Gene registry aids in doc’s discoveries

Bill San Antonio

A few weeks after the King of Sweden gave him and two research partners the Crafoord Prize in Polyarthritis for research suggesting that smokers carrying a particular protein have an even greater risk of developing rheumatoid arthritis, Dr. Peter K. Gregersen of North Shore-LIJ Health System’s Feinstein Institute for Medical Research is back in the lab in Manhasset.

The award-winning research, Gregersen said, came as a result of the efforts of Feinstein’s Genotype and Phenotype Registry, a research program funded by the National Institutes of Health that analyzes the DNA of volunteer patients for a myriad of genetic factors.
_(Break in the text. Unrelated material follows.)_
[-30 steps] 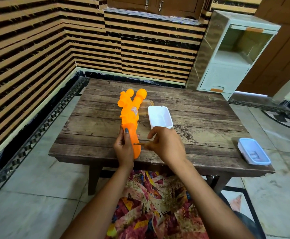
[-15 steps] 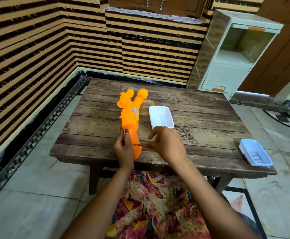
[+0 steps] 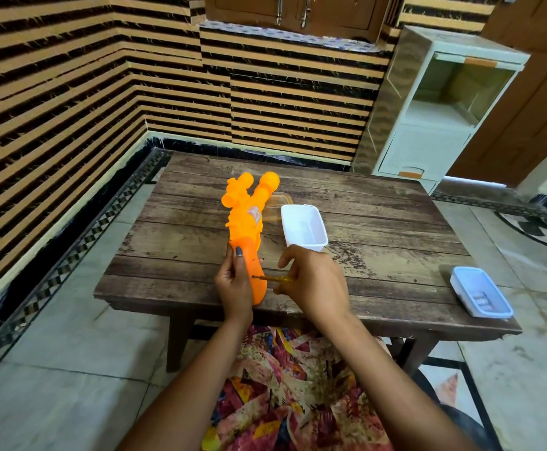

“It’s a really exciting time because we’re finding all these genes but we’re challenged because we don’t really know how they work,” Gregersen said in a phone interview with Blank Slate Media. “The traditional way is to go to patients and see what’s wrong with them, but the go to healthy people that don’t have these diseases but have the alleles.”

Those participating in the program supply a DNA sample in addition to a brief medical history and consent to be contacted to draw blood when needed, according to LIJ officials. They are reimbursed $25 for their efforts.

According to the registry’s Web site, more than 4,000 participants in the Long Island and metropolitan area are available to provide samples for research, a number Gregersen said he’d like to see increase to 20,000.

Participants supply a blood sample that is then tested for several hundred-thousand gene markers, Gregersen said. Those whose samples respond for a particular genetic variance are studied further.

“These genes are in the population not because of common auto-immune disease, but because they’ve promoted the survival of the species over its evolutionary time,” Gregersen said. “And they’re all common within the population, so anybody can help us study how they work.”

In winning the Crafoord Prize, Gregersen and his research partners, Dr. Robert J. Winchester of Columbia University and Dr. Lars Klareskog of the Karoloinska Institute in Sweden, found that smokers carrying a protein called the Human Leukocyte Antigen, which sits on the surface of cells and forms a pocket in which molecules from the cell can get stuck, dramatically increased their risk of developing rheumatoid arthritis.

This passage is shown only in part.